- [GOAL OF THE EXERCISE]:
Pictures aside, every line of the listing should be given again exactly.
INFORMATION SHOWN: Begin
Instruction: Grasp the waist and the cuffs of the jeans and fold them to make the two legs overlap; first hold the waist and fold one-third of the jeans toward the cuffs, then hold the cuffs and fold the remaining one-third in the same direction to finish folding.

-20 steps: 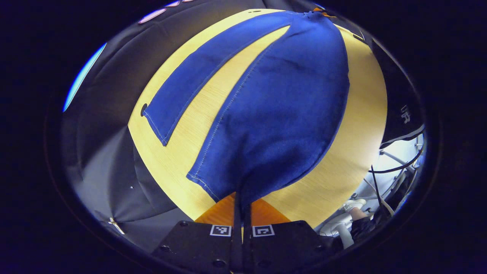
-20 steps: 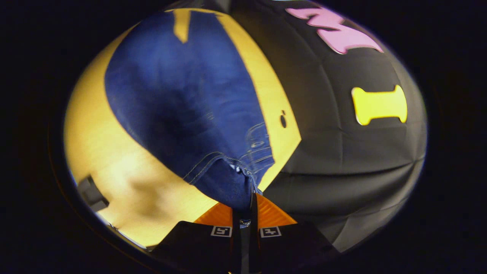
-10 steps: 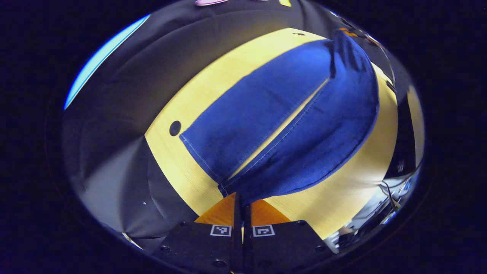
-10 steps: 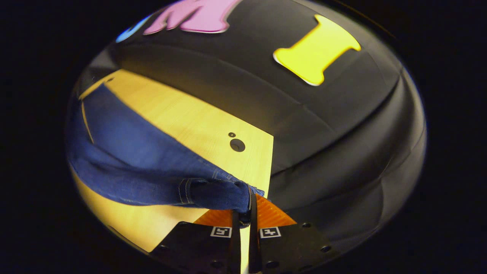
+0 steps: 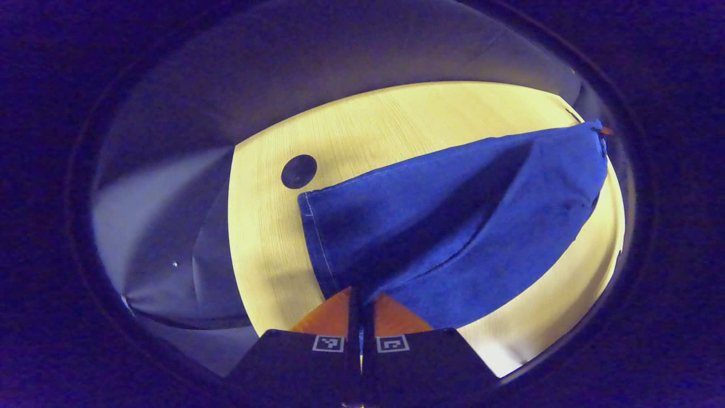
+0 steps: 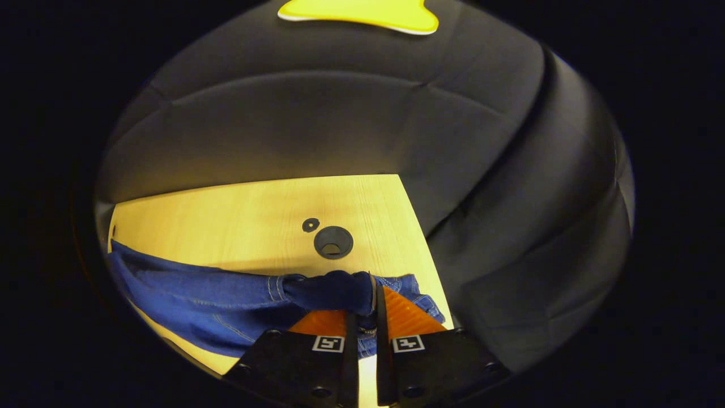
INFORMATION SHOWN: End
- [SOLUTION TO THIS TASK]:
Instruction: Grasp the waist and the cuffs of the jeans and fold them to make the two legs overlap; first hold the waist and fold one-third of the jeans toward the cuffs, then hold the cuffs and fold the remaining one-third in the same direction to finish folding.

-20 steps: 
-20 steps: 
-10 steps: 
-10 steps: 
+0 steps: 
+0 steps: 

This exercise requires no further work.